Por Alexandre Henriques (de Moca)
O bom da língua, além de poder brincar com as palavras, é ressignificá-las com apenas leves interferências gráficas, ou até separando prefixos e sufixos, ouvi-las mentalmente e entendê-las para além do que elas tentam dizer.
Já na “vibe” do “nós somos…” poderíamos dizer que: nós somos o que comemos, o vinho e a cachaça que bebemos; somos os filmes que vimos, as histórias que escutamos e, com efeito, as que ajudamos a construir, seja como atores principais, ou coadjuvantes.
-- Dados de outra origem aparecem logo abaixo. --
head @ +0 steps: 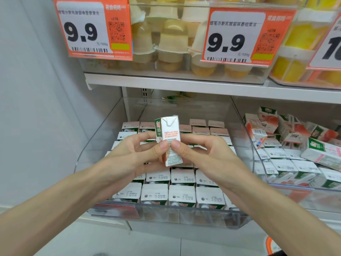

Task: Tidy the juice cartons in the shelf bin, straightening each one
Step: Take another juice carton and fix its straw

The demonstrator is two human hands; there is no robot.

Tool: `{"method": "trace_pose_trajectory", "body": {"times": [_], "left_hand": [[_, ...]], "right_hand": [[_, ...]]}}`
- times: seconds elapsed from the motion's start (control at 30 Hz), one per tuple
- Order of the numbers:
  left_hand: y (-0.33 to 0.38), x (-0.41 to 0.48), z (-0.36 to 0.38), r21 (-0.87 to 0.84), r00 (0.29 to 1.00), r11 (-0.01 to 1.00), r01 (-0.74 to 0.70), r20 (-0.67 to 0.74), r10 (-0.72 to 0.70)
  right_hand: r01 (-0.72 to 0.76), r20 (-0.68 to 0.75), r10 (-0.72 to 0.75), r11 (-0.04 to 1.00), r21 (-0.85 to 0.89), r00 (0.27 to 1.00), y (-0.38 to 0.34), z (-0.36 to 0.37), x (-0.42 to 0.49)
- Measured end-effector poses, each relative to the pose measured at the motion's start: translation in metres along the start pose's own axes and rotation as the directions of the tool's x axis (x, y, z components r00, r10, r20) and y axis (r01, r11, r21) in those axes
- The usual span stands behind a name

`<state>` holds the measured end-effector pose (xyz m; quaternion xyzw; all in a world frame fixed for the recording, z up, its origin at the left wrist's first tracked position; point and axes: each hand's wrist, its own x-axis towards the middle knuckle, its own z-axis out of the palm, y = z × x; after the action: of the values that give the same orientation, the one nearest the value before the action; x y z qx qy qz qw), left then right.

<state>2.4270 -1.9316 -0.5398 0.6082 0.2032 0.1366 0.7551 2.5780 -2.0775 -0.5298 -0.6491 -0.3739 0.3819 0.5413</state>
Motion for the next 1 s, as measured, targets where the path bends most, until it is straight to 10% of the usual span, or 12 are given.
{"method": "trace_pose_trajectory", "body": {"times": [1.0], "left_hand": [[0.0083, 0.004, -0.0014, -0.113, 0.996, 0.993, 0.035, -0.084, -0.044]], "right_hand": [[0.041, -0.188, -0.043, 0.999, -0.016, 0.981, -0.0015, -0.0037, 0.0005]]}}
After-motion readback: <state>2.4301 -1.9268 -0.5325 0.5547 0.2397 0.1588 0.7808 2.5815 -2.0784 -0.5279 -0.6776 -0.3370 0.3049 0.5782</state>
Somos, quem sabe, as histórias que inventamos, vestindo de disfarces e fantasias as nossas memórias.
Sobra a ser dito, nesse particular, que “nós somos”, principalmente, as histórias que contamos e, quando nos assiste talento para tanto, as que assentamos em papel, gravando-as para sempre na mais durável das mídias, ou seja, o livro, para que elas não se percam de forma volátil na oralidade, no tempo e no espaço. Isso se aplica a Brevidades, o mais novo escrito do conterrâneo Ivan Lira de Carvalho.
Certa vez, em um restaurante, após assuntar a animada conversa de um grupo instalado numa mesa ao lado, disse a minha companheira, mesmo sem ter ouvido qualquer alusão a nome de cidade:
— Aí nessa mesa tem gente de Cuité! (terra da minha nascença para os que não sabem).
Cléoma então perguntou:
— Como você chegou a essa conclusão?
— Não sei! Suponho, apenas.
Não deu outra.
Talvez o registro vocal, o jeito de falar, a forma de narrar os acontecimentos além de algumas idiossincrasias imperceptíveis para estrangeiros, a ouvidos e olhos nus.
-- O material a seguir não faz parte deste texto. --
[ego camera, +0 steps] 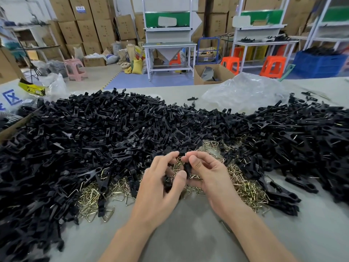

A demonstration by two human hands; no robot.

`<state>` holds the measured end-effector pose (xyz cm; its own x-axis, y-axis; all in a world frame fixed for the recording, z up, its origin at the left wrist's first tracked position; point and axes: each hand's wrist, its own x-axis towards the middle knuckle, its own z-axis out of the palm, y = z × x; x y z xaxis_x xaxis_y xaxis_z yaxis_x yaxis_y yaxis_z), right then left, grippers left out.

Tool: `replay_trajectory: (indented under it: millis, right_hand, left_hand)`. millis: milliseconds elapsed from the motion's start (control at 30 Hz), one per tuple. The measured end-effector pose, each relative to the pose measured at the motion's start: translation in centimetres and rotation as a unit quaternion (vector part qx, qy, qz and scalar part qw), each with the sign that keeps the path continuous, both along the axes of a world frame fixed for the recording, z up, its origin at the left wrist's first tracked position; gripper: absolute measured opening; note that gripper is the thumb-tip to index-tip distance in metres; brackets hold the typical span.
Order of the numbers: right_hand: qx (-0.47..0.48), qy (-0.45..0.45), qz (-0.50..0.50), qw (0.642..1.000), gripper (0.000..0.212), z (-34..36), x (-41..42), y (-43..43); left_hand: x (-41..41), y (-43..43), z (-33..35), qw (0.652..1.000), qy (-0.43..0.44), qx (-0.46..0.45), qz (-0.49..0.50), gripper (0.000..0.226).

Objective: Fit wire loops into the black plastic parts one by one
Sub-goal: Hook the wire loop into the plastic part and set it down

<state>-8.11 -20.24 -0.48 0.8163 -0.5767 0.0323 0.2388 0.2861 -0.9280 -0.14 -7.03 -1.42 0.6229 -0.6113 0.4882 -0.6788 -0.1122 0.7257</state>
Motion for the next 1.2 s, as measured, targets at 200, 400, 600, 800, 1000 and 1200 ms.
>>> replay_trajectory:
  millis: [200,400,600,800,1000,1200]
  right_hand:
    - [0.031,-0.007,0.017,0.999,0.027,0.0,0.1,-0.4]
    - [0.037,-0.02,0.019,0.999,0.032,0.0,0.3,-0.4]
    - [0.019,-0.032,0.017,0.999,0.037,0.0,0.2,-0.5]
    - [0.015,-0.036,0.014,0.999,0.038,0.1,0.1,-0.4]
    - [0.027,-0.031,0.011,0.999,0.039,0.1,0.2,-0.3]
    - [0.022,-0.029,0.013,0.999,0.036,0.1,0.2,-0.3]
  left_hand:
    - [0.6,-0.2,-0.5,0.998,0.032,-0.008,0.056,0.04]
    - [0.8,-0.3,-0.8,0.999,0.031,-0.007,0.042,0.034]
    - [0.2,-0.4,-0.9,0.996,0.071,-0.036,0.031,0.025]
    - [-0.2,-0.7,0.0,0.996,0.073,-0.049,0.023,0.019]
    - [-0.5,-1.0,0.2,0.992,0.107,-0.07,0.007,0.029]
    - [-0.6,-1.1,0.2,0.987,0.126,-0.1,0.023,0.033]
Todas as cidades produzem as suas histórias. A que você nasceu, de forma especial, além das histórias, aparenta ter um número muito maior de contadores do que outros lugares. Essa foi a conclusão tirada por Cléoma, após o contato com os vizinhos da alegre mesa ao lado.
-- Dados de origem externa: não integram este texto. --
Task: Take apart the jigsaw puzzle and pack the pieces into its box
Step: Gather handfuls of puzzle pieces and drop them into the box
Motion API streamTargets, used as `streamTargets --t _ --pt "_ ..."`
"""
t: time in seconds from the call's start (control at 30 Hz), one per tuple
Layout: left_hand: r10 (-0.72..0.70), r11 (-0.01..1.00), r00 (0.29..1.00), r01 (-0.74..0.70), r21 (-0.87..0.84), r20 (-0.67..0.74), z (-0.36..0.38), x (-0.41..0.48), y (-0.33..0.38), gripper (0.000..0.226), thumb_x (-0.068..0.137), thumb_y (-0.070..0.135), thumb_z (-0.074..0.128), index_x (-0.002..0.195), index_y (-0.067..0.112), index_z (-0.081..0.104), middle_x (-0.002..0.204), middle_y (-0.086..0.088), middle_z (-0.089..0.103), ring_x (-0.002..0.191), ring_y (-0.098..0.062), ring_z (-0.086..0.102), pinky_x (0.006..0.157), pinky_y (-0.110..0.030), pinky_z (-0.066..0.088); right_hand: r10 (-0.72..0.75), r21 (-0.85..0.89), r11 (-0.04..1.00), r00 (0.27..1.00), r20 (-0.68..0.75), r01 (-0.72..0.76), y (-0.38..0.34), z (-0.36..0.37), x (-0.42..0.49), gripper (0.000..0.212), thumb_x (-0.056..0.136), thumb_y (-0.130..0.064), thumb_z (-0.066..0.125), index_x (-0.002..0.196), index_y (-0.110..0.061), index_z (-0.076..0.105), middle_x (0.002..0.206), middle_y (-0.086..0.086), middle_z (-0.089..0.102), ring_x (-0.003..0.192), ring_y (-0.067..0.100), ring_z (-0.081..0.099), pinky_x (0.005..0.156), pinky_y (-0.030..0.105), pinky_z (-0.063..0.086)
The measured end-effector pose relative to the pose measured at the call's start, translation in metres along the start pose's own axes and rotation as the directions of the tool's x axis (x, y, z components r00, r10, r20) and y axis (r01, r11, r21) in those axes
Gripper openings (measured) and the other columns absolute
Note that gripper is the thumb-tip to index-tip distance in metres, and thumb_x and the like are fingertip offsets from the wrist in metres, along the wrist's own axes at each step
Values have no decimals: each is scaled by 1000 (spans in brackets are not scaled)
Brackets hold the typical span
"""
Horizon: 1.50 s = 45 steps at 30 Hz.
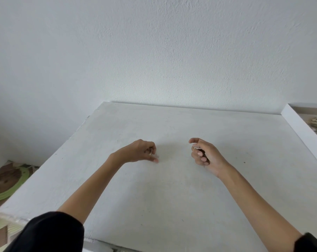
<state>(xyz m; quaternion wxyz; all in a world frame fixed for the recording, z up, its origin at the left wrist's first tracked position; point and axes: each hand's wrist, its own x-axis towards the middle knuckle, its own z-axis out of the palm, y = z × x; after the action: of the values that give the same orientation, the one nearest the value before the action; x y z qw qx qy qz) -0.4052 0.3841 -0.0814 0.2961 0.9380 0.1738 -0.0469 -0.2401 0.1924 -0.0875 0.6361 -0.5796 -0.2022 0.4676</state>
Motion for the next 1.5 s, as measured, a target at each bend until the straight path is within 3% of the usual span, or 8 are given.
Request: streamTargets --t 0.23,0.43,0.57,0.67,0.9,1.03,1.4,1.5 --pt "61 998 997 -61 -4 -54 3 2 9 30 87 18 59 65 23 38 59 7 36 53 -9 30 52 -18 25 -101 -287 952 995 22 103 -2 -2 -7 31 87 0 33 96 -13 59 51 -3 38 39 8 24 37 17 17" --pt "202 974 970 -213 -73 -138 5 15 50 8 91 14 52 89 21 49 62 1 38 54 -9 32 51 -17 30 -359 -638 718 933 2 278 -2 -15 -20 31 86 -2 40 78 -21 62 53 1 39 46 10 33 49 21 29" --pt "255 953 950 -278 -119 -181 14 32 89 7 92 23 55 85 21 57 65 -13 45 56 -9 33 53 -19 30 -425 -685 646 904 43 336 -12 -49 -34 16 90 -14 52 87 -26 62 59 7 39 55 18 36 54 26 30" --pt "271 932 943 -308 -193 -194 27 45 122 14 88 28 61 80 17 57 61 2 43 54 -8 32 53 -18 29 -444 -703 610 892 81 367 -24 -79 -48 8 89 -23 58 96 -24 61 58 5 40 54 14 38 53 21 31" --pt "345 903 921 -378 -204 -183 61 90 201 15 88 27 62 80 16 56 65 4 46 55 -7 33 52 -14 30 -473 -727 601 881 13 333 -48 -164 -81 14 86 -30 61 74 -22 64 61 18 53 53 14 39 55 26 31" --pt "407 885 896 -435 -168 -178 82 119 256 13 90 23 59 82 14 54 63 7 46 54 -5 36 51 -12 31 -490 -733 600 871 -22 319 -65 -213 -98 30 87 -36 57 62 -19 57 54 0 48 52 12 42 55 25 34" --pt "455 857 866 -489 -159 -208 128 194 364 14 91 23 58 80 16 53 60 5 44 51 -8 31 49 -16 28 -624 -836 451 781 -43 314 -113 -338 -116 30 90 -25 55 62 -34 51 57 -13 53 49 6 50 54 22 39" --pt "450 865 868 -482 -138 -209 136 216 385 13 91 23 58 82 14 55 60 1 52 46 -8 31 47 -16 27 -636 -859 417 771 -41 298 -123 -368 -113 26 90 -24 55 64 -23 56 58 -12 55 54 15 54 57 29 40"
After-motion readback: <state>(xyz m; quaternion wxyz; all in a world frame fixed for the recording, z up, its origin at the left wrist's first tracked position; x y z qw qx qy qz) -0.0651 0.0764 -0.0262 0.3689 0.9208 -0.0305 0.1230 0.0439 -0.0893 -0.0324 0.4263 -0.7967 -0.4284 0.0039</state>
No breve da idade deixei Cuité, ou seja, ainda menino. Hoje, diante dos relatos dos meus contemporâneos, criei uma espécie de nostalgia do que não vivi; uma saudade estranha do que não cheguei a participar. Isso se torna ainda mais evidente quando tento entrar em algumas cenas de Brevidades, em especial naquelas que têm como cenário o espaço serrano do Curimataú, compartimento que abriga uma geografia humana formada por gente calorosa e despachada, que não se furta a uma prosa franca, criativa e contente.
Tento compensar essa lacuna existencial, em uma academia de contadores de histórias que é formada sob os auspícios de Marcos Camarense, um amigo com status de irmão, uma espécie de mecenas serrano, e que reúne periodicamente, em Cuité, em uma extensa távola quadrada o mais puro universo cultural da cidade. Dessa assembleia tive a honra de participar algumas vezes, junto com acadêmicos do naipe do autor de Brevidades, de Dagnaldo, Dagbaldo, Boni, Inaldo Lira, Maurilhão, Ramilton Marinho e muitos outros contadores de histórias.
Nessa reunião, pela teatralidade e a riqueza com que são trazidos pelos narradores, parecem se materializar em nossa frente personagens como Mocó, Zé de Luzia, Gabirão, Ceciliano, Galego Teixeira, Zé Pinto e Índio de Casado dentre outros cujos nomes, por si só, já são uma verdadeira pintura.
Ivan Lira, ao tecer o seu escrito com as “embiras da afeição” nos remete, de plano, à saga sisaleira do lugar. O homem do Curimataú, mesmo quando constrói o seu texto a partir de outros lugares ou mundos, revela sutilmente as tais idiossincrasias, mostrando não mais que a mobilidade do seu enraizamento telúrico. Volta sempre por caminhos da memória que um dia foram de ida, hoje não mais empoeirados e esburacados, mas na certa os mesmos que, em viagem nada lisérgica, o autor atravessou o riacho do Feijão, ouvindo Bob Dylan, em um toca fitas TKR, a bordo do fusca branco de Carlito.